## WHAT YOU NEED TO DO:
Below are entries; work out how many of their lines hold "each", giving only that number.

## MATERIAL FOR THIS TASK:
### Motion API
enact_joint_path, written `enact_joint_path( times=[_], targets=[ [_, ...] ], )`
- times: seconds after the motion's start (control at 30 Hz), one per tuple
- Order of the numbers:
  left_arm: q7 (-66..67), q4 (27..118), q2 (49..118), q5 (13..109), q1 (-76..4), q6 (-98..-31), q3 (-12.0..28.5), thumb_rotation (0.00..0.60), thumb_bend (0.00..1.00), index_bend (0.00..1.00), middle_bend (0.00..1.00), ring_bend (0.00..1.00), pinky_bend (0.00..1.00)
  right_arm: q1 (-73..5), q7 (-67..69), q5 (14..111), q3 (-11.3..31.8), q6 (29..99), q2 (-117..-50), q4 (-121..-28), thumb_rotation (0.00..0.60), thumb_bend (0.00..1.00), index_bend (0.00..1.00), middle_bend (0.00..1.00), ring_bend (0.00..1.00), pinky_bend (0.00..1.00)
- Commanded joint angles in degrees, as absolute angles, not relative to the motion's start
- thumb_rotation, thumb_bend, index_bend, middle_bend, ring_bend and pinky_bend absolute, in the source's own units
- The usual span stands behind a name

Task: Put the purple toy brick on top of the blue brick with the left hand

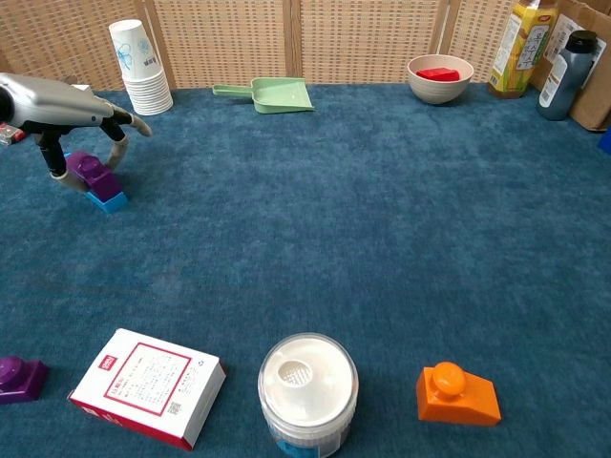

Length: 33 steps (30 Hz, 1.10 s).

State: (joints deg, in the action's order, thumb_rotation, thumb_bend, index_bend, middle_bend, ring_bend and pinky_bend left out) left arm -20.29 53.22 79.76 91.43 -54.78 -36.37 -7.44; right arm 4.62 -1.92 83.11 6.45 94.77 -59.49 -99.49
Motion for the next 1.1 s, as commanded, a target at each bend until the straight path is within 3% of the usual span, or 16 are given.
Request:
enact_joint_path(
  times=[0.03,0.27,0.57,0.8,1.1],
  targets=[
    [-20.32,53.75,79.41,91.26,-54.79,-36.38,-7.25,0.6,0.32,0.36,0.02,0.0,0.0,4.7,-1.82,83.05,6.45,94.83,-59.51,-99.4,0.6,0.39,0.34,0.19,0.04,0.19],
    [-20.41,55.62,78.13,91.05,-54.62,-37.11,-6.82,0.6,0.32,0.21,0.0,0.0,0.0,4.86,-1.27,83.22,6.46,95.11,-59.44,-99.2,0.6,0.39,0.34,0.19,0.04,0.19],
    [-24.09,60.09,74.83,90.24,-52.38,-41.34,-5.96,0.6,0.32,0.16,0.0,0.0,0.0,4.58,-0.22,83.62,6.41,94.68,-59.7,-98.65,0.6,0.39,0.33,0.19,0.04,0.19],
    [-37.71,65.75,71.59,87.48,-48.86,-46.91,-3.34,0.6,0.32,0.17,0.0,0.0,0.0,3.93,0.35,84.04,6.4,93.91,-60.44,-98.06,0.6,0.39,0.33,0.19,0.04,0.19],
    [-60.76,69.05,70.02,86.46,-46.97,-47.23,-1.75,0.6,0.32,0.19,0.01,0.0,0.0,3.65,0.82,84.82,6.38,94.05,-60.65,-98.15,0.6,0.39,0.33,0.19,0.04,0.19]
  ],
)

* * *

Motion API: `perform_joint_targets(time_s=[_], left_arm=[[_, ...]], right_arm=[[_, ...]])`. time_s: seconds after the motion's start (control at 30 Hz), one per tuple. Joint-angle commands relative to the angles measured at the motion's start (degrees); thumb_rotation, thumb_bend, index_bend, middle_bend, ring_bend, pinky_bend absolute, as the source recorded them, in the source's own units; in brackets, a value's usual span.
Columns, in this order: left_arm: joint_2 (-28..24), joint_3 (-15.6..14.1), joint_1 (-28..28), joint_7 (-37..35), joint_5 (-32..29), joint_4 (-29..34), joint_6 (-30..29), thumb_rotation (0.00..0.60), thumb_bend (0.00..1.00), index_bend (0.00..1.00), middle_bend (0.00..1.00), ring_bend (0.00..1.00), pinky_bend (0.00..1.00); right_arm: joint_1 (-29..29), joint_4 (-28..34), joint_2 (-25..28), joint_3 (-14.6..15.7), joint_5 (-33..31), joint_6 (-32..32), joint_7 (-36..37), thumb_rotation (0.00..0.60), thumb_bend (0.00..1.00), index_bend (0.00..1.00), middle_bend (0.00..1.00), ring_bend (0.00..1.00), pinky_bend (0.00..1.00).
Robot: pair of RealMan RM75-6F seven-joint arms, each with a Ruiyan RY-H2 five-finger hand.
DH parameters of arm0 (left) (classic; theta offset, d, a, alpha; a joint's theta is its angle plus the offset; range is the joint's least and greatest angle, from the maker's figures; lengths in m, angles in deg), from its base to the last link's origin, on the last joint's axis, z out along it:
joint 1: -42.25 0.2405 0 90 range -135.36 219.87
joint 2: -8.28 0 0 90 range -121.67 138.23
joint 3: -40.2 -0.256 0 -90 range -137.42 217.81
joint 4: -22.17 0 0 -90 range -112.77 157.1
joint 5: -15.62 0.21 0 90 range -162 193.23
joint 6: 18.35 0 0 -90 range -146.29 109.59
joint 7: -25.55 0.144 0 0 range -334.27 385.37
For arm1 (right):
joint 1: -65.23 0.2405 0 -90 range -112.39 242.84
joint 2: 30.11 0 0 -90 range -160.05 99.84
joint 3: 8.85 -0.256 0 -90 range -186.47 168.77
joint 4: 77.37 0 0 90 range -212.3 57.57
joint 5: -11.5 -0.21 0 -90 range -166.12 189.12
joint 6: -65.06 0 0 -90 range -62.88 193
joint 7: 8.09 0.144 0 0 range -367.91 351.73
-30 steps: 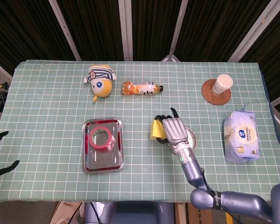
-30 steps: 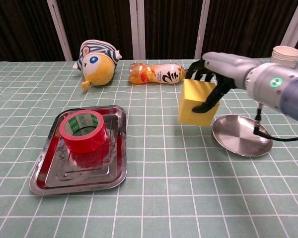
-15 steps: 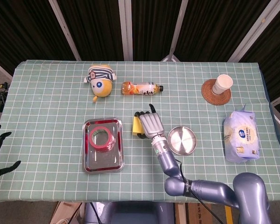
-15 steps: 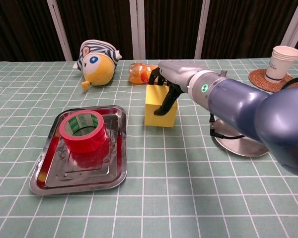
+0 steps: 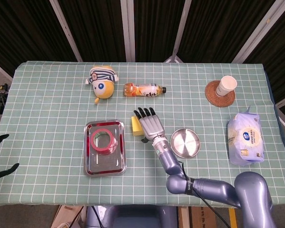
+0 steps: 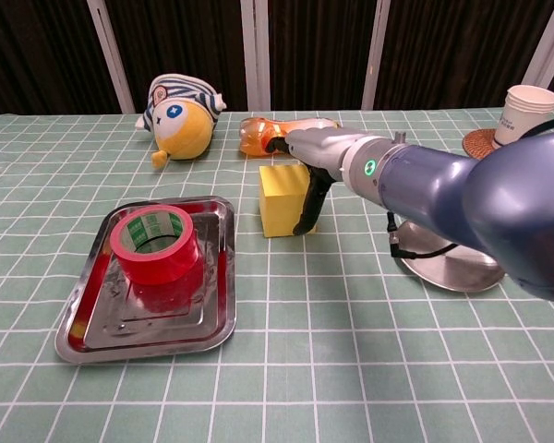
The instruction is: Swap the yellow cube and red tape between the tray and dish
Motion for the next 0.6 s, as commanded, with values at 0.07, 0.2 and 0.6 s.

## TASK RESULT:
2